The extension and contraction of polymer chains caused by temperature changes are the most commonly used physical stimuli to achieve shape transformation. Therefore, a series of thermally responsive materials have been developed [131], such as poly-N-isopropylacrylamide [131, 132]. Changes in wettability and solubility with temperature cause biological materials to expand or contract and correspondingly deform [133,134,135,136,137]. Bioelectric stimulation can adjust the expansion, contraction or folding of endophyte biomaterials by changing the internal environment to affect the direction and intensity of the electric field, so hydrogels containing conductive polymers with good biocompatibility and printing performance should be selected for 4D bioprinting materials [138,139,140,141]. Magnetically responsive materials such as ferro- and paramagnetic nanoparticles (MNPs) can induce changes in the magnetic field force for controlled drug release [142, 143]. The combination of Fe3O4 nanoparticles and a polyethylene glycol/agar hydrogel network to construct a magnetically responsive drug delivery system provides a non-invasive treatment plan for clinical soft tissue injury treatment [143]. Magnetic hydrogels provide diverse choices for 4D bioprinting materials due to their good rheological properties [144, 145]. pH-responsive materials are generally biologically active factors attached to the surface of biological materials that contain chemical groups such as carboxyl, pyridine, sulfonic acid or phosphate that can release or accept protons with pH changes to cause the material to swell and change with pH changes [146].

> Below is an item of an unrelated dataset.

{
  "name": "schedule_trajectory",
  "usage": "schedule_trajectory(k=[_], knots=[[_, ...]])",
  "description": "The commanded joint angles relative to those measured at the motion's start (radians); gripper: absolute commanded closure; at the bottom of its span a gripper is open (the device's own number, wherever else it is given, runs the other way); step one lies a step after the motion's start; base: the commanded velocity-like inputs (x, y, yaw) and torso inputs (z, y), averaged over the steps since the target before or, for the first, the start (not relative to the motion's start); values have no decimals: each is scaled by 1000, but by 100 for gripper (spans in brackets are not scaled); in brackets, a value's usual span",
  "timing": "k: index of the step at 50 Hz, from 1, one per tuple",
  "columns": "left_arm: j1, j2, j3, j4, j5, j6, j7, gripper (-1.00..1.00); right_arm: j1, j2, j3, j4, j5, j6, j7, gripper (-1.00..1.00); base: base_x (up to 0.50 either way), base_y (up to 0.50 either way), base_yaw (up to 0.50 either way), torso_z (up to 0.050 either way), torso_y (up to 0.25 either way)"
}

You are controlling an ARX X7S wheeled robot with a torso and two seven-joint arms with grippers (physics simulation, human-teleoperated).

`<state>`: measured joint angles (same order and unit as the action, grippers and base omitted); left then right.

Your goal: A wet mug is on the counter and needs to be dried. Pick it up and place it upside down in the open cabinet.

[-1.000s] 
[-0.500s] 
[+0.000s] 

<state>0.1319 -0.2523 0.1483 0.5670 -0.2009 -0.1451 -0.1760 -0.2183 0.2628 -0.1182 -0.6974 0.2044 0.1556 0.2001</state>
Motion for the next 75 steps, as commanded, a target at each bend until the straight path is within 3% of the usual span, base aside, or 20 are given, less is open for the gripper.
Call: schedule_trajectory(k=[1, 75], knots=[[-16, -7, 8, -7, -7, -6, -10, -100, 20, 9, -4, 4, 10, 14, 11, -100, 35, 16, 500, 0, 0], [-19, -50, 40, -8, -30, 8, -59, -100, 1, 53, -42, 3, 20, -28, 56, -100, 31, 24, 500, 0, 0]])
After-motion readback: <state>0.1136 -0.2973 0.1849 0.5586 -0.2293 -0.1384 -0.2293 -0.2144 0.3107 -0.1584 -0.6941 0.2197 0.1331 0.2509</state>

4.3.4 The clinical application prospects of 4D bioprinting technology

A series of 4D bioprinting strategies allow science and technology to solve the problems of the in vivo transplantation of large-scale engineered bone graft substitutes and promote the regeneration of the microvascular system and neural network system [147,148,149]. Existing studies have combined mouse MSCs with methacrylate, alginate and hyaluronic acid mixed hydrogels and used 4D bioprinting technology to create hollow self-folding tubes that are active and equivalent in diameter to the smallest blood vessel [150]. 4D bioprinting technology that combines AM technology with the development of new materials and modern technology can directly print bioactive artificial bone tissue. The breakthrough of this technology is not far away. This technology can not only meet unresolved clinical medical needs but also completely change traditional material preparation methods. This emerging technology will provide enlightenment for the applications of spinal implant bone tissue engineering.

5 Conclusions

This article reviews the effects of spinal implant materials on the biological response of bone tissue in vivo and in vitro. From the current research and literature review, it is obvious that simple changes in the physical properties of the surface of the endophyte material or changes in the chemical properties of the material can cause significant changes in the cellular response. With the advancement of science, the expectation is for continuous optimization and improvement in endophytes to promote future research and development in this field. Researchers have gradually developed methods that more directly couple biological reactions to the surfaces of metal materials. For this reason, the creation and development of 4D bioprinting technology that uses 3D printing technology to personalize customized-collective material surface modification technology-bioactive material coupling is expected to regenerate complex physiological functions after the implants are implanted into the body. A series of step-by-step 4D printing strategies have been proposed as new research and development directions for implants in the spine, but it is still challenging to print existing stimulus-responsive biomaterials and convert them into optimized bioinks, and further improvements in shape conversion are needed, including precise time-space controlled release and printing resolution. Undoubtedly, this new technology will provide a reliable scientific theoretical and technical basis for the research and clinical applications of biological functionalization of implants in the spine.